THE TASK:
Apart from the images, reproduce every record word for word.

RECORDS FOR THE TASK:
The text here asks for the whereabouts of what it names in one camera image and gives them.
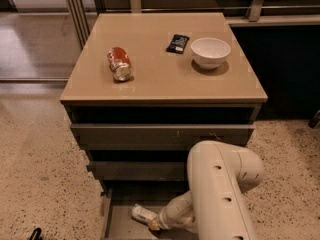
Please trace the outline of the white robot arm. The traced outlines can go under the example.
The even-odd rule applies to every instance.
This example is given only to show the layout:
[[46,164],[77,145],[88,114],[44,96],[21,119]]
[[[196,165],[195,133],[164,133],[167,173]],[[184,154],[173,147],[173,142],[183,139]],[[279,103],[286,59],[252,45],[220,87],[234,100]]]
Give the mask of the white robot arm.
[[264,176],[253,151],[217,141],[195,144],[188,155],[189,191],[148,223],[153,230],[197,229],[200,240],[257,240],[242,194]]

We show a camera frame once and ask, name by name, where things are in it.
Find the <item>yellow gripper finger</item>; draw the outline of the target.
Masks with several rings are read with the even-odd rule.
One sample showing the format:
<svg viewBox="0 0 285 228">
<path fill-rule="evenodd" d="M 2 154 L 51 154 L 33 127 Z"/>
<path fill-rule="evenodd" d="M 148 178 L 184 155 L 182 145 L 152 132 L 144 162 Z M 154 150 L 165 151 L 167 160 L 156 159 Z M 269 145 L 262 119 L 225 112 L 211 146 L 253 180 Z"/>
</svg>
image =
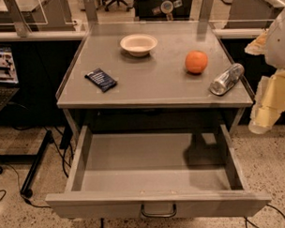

ANSWER TO THE EXERCISE:
The text here asks for the whereabouts of what it names in one camera image and gives them.
Please trace the outline of the white robot arm. The traced outlines can go under the example.
The even-odd rule applies to every instance.
This example is given only to show the layout:
[[46,164],[77,145],[88,114],[44,96],[21,119]]
[[[196,165],[195,133],[164,133],[167,173]],[[184,154],[173,147],[173,142],[183,139]],[[279,103],[286,59],[252,45],[220,87],[234,100]]]
Give the mask of the white robot arm.
[[264,176],[253,151],[217,141],[195,144],[188,155],[189,191],[148,223],[153,230],[197,229],[200,240],[257,240],[242,194]]

We show a camera frame once and ask, name by name, where things are in it.
Find the <item>yellow gripper finger</item>; draw the outline of the target.
Masks with several rings are read with the even-odd rule.
One sample showing the format:
<svg viewBox="0 0 285 228">
<path fill-rule="evenodd" d="M 2 154 L 51 154 L 33 127 Z"/>
<path fill-rule="evenodd" d="M 148 178 L 184 155 L 182 145 L 152 132 L 144 162 Z M 154 150 L 165 151 L 167 160 L 156 159 Z M 269 145 L 262 119 L 225 112 L 211 146 L 253 180 Z"/>
</svg>
image =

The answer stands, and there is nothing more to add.